Your instructions: From the top of the records below, return each line exactly, ending with the line that contains "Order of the".

Records to use:

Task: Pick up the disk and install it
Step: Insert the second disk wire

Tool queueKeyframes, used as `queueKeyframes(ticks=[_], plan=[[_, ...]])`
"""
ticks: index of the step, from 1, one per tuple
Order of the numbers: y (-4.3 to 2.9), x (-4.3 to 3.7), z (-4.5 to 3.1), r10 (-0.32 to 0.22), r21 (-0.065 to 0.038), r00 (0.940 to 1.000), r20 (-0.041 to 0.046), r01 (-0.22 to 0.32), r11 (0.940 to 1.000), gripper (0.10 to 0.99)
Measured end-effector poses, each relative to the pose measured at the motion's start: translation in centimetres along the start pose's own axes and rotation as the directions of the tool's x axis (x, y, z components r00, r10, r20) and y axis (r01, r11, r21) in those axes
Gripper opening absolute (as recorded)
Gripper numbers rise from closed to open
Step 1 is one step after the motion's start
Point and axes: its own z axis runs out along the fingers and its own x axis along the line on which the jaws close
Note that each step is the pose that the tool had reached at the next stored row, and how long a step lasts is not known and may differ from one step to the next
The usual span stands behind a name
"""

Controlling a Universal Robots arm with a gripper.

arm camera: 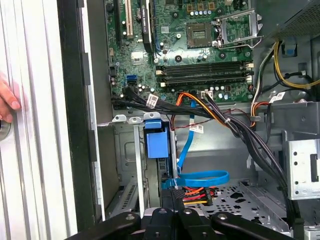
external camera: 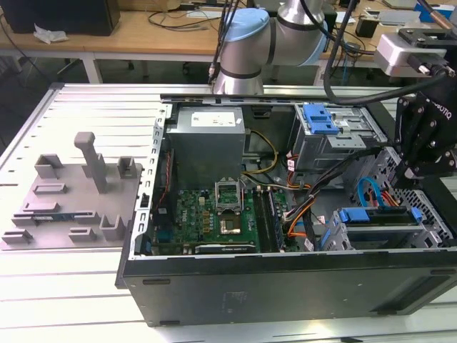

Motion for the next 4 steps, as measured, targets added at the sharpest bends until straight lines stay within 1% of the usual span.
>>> queueKeyframes(ticks=[4], plan=[[0.0,0.0,0.0,0.0,0.0,1.0,-0.0005,0.0,1.0,0.106]])
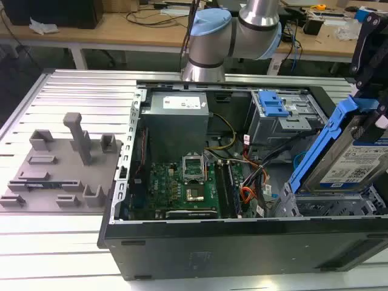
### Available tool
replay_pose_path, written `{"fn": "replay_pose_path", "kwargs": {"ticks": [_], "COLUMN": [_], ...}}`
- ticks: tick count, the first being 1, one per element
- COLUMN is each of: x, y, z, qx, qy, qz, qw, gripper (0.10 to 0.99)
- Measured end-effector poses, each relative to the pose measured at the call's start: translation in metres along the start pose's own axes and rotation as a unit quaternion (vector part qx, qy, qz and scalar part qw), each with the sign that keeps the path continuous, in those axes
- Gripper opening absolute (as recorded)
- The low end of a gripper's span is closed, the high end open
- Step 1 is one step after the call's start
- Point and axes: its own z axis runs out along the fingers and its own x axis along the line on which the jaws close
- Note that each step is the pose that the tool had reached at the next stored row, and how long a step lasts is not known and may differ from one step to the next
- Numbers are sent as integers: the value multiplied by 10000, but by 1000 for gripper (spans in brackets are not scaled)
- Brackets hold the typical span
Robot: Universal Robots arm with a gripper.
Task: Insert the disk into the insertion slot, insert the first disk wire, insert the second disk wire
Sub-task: 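Insert the disk into the insertion slot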
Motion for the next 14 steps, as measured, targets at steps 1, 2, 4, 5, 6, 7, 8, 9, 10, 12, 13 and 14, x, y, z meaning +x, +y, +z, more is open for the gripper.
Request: {"fn": "replay_pose_path", "kwargs": {"ticks": [1, 2, 4, 5, 6, 7, 8, 9, 10, 12, 13, 14], "x": [0, 0, 0, 0, 0, 0, 0, 0, 0, 0, 0, 0], "y": [0, 0, 0, 0, 0, 0, 0, 0, 0, 0, 0, 0], "z": [0, 0, 0, 0, 0, 0, 0, 0, 0, 0, 0, 0], "qx": [0, 0, 0, 0, 0, 0, 0, 0, 0, 0, 0, 0], "qy": [0, 0, 0, 0, 0, 0, 0, 0, 0, 0, 0, 0], "qz": [0, 0, 0, 0, 0, 0, 0, 0, 0, 0, 0, 0], "qw": [10000, 10000, 10000, 10000, 10000, 10000, 10000, 10000, 10000, 10000, 10000, 10000], "gripper": [365, 365, 365, 365, 365, 365, 365, 365, 365, 365, 365, 365]}}
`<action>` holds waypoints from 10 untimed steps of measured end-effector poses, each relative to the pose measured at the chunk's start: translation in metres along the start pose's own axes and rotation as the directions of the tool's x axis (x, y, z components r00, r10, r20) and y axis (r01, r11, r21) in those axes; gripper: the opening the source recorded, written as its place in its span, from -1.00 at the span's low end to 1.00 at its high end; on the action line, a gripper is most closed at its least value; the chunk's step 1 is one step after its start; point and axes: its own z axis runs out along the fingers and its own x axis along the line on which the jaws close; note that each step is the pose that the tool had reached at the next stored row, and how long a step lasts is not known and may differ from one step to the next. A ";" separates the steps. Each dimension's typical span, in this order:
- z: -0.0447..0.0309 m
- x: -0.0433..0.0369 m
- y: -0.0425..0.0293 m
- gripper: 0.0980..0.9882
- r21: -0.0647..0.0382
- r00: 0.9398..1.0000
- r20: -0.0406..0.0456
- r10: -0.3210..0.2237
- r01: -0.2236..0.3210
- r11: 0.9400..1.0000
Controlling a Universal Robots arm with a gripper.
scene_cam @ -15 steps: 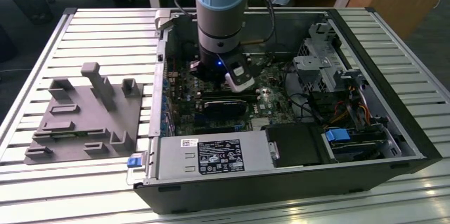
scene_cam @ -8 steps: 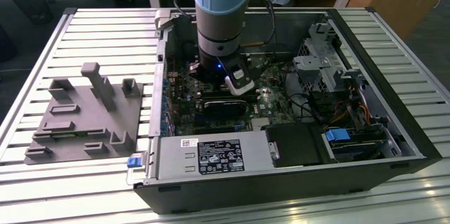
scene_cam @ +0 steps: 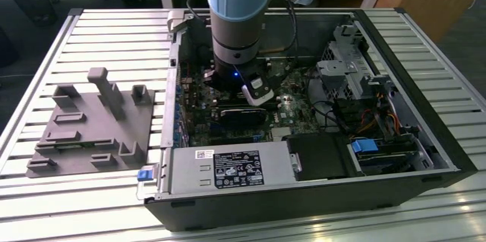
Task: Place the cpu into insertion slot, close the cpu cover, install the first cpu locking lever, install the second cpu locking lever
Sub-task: 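Install the second cpu locking lever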
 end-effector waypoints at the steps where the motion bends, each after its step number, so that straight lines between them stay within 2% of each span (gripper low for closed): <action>1: 0.0008 0.0002 -0.0002 -0.98 0.000 1.000 0.000 0.000 0.000 1.000; 5: 0.0015 0.0027 -0.0001 -0.98 -0.004 1.000 0.000 0.000 0.000 1.000; 10: 0.0046 0.0034 0.0033 -0.98 -0.005 1.000 0.000 0.000 0.000 1.000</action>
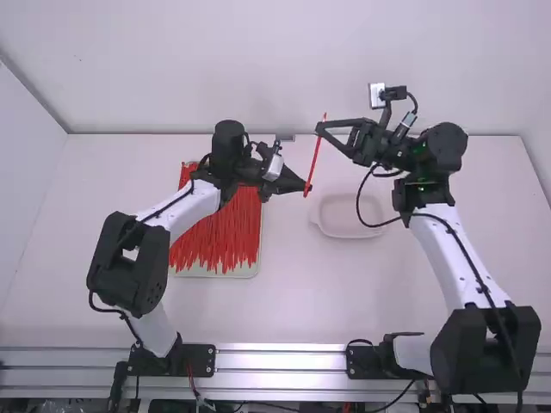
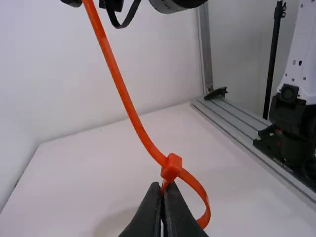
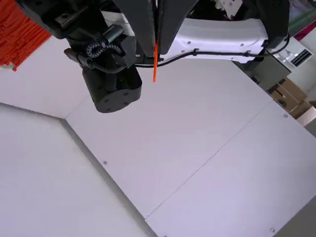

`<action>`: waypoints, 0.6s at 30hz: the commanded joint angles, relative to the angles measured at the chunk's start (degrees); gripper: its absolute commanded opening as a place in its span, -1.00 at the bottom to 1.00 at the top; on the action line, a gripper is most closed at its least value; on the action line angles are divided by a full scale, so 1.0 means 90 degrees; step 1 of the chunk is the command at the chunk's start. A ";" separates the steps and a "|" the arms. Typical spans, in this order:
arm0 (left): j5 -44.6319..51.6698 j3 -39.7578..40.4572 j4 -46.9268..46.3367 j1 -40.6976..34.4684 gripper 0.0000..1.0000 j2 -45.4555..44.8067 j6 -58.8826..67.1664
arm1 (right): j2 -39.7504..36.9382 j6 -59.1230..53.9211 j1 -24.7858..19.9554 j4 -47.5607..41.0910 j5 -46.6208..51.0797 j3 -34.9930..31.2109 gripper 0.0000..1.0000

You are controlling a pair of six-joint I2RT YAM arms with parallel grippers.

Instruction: Fasten the cable tie

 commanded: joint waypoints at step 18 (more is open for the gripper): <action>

Completed task:
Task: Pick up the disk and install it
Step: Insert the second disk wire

Tool queueKeyframes, used as `queueKeyframes(ticks=[_], plan=[[_, ...]])`
"""
ticks: index of the step, from 1, one per tuple
Order of the numbers: y (-4.3 to 2.9), x (-4.3 to 3.7), z (-4.5 to 3.1), r10 (-0.32 to 0.22), r21 (-0.065 to 0.038), r00 (0.940 to 1.000), r20 (-0.041 to 0.046), r01 (-0.22 to 0.32), r11 (0.940 to 1.000), gripper (0.10 to 0.99)

This answer is complete as written.